Wednesday, July 2, 2008

Cultural Perceptions

A couple of events in the last day or so has made me think about cultural expectations and perceptions.

Earlier this evening, I was talking with a friend who just returned from Asia. While on a flight in Asia (Taiwan to Korea, maybe?), she noted the UNICEF promo video they played. The reference to "starving children on the other side of the world" caught her attention, since Americans normally think of "starving children on the other side of the world" as being from Asia. I suppose for Asians "the other side of the world" could also be Africa, or Latin America (Haiti comes to mind), but I found the reference of "other side of the world" interesting. Rather than face the fact we all have problems and people who desperately need help in our own backyards, we put a spin on it and make the problem seem far, far away - "on the other side of the world."

The past couple of days, I've been babysitting a three-year-old, which has been an experience in of itself. She was fascinated with my cell phone, wanting to look at it, the pictures on it, and play pretend with it. Today I brought her a really old cell phone of mine that doesn't even turn on anymore. I was much more confident to let her play pretend with an old brick she could throw around with no harm done.

Throughout the day, she would take it out of her pocket and make "calls" to her parents and friends. But what really caught my attention was her "texting." She would pull it out, punch the keys for several moments, then put it back in her pocket. A minute later, she would pull it out again, look at it, and then punch the keys again. I was amazed that at three years old, she had mastered the concept which comprises the extent of some people's communication. Technology has radically changed our world in the past two decades. When I was three, cell phones barely existed. Now, little children -even toddlers- know how to operate them. While technology offers many benefits, we may yet see negatives outweigh the blessings.

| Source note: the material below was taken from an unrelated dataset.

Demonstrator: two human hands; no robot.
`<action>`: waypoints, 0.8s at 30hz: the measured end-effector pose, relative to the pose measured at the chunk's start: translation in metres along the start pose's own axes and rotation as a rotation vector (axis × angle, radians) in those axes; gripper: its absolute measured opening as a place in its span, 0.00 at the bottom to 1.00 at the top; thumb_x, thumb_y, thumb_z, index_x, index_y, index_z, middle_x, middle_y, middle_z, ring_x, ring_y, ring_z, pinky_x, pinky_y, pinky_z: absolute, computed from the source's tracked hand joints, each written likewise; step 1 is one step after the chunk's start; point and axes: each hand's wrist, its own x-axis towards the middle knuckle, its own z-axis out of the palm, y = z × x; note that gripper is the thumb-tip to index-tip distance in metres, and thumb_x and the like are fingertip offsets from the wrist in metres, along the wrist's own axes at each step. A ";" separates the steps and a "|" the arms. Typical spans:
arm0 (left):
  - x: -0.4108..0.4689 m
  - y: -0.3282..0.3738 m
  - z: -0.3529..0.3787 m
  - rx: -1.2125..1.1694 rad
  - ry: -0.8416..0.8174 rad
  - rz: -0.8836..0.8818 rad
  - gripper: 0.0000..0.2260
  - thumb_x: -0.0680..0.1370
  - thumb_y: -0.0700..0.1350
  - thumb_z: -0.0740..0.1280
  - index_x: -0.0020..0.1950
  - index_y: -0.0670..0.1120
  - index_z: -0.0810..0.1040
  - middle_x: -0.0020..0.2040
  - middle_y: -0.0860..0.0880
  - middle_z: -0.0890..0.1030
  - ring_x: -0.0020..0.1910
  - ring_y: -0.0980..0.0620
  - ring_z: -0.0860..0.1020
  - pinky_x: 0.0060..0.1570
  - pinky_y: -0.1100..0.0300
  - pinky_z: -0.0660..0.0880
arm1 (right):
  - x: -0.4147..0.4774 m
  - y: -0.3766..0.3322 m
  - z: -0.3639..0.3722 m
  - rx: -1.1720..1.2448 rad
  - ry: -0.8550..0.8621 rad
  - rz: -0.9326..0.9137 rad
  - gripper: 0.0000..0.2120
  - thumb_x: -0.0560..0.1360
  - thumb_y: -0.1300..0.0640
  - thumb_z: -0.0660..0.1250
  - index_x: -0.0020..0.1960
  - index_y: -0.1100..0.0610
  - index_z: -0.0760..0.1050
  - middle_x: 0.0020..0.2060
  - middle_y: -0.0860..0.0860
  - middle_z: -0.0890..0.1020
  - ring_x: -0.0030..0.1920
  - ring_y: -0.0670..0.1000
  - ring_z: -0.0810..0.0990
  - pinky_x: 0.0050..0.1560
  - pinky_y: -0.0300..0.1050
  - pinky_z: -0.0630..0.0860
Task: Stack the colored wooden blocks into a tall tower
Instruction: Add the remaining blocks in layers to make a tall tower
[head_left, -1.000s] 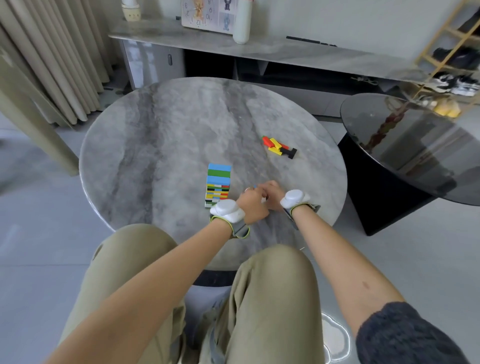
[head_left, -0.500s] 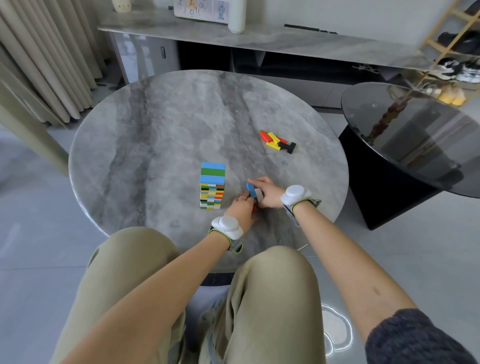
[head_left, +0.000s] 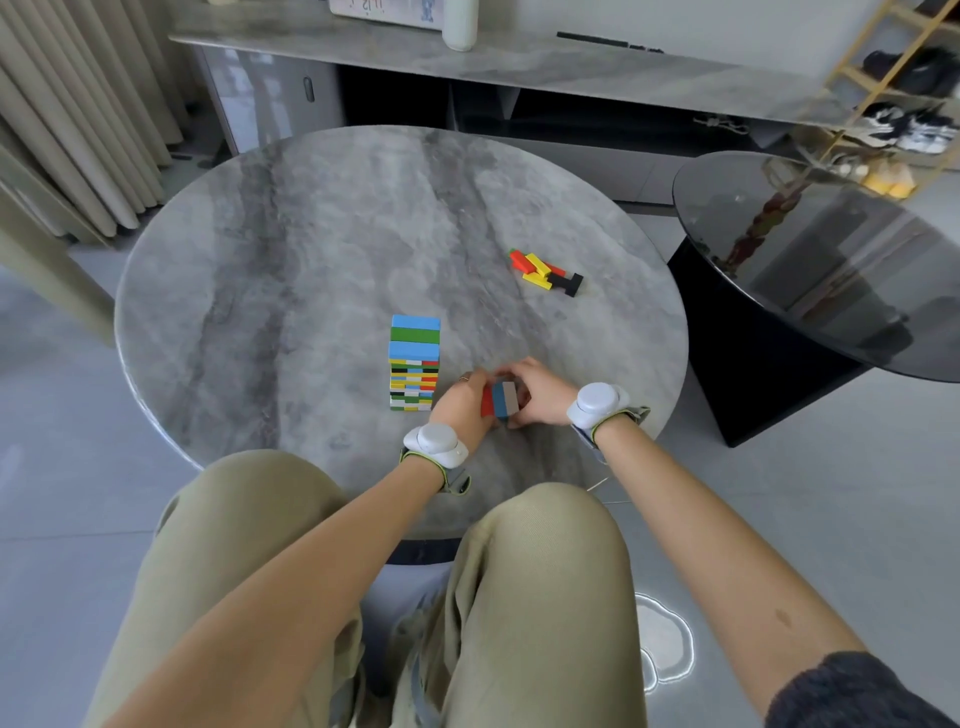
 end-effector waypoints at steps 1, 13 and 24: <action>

This three-year-old also liked to look at my phone. My default background is a picture of my brother and my guy cousins at a baseball game. While looking at the background, she asked a question that through me off guard. "Is this your boyfriend?" "No, that's my brother, and that's my cousin." I assume that the other girls who have babysit her have pictures of their boyfriends on their phones. But I found it pretty ridiculous that a three-year-old has an cultural expectation of boyfriends and dating and all that great stuff.

Kids soak up the culture they're surrounded by, and often reflect this back in statements and actions that can be surprising. I think it's crazy the things three year olds know and expect because they've been taught by their culture.